(Data segment)

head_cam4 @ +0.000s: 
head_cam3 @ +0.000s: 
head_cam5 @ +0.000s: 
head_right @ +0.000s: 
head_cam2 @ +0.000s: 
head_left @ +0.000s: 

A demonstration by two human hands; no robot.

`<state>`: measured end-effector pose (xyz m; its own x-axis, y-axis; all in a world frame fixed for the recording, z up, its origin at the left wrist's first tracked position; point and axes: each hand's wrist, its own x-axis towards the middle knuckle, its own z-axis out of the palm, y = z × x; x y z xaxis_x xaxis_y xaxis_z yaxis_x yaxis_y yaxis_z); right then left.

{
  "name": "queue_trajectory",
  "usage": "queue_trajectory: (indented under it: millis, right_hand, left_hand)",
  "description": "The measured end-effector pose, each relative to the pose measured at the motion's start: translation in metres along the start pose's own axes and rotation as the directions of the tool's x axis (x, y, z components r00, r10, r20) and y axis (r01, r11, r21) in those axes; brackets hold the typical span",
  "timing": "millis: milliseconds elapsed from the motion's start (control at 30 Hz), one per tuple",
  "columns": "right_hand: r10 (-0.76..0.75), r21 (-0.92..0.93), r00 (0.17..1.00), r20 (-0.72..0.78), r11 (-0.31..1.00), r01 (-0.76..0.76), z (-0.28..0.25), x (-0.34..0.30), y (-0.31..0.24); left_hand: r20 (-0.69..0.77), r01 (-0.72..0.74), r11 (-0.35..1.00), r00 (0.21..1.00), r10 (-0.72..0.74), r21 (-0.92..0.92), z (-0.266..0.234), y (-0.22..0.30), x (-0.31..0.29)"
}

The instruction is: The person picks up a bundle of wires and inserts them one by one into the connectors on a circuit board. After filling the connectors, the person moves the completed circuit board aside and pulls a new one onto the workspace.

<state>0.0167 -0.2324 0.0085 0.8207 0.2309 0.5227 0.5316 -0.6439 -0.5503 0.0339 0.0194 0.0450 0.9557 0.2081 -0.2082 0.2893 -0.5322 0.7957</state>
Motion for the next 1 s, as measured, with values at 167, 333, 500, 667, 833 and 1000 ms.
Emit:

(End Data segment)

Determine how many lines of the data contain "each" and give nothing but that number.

2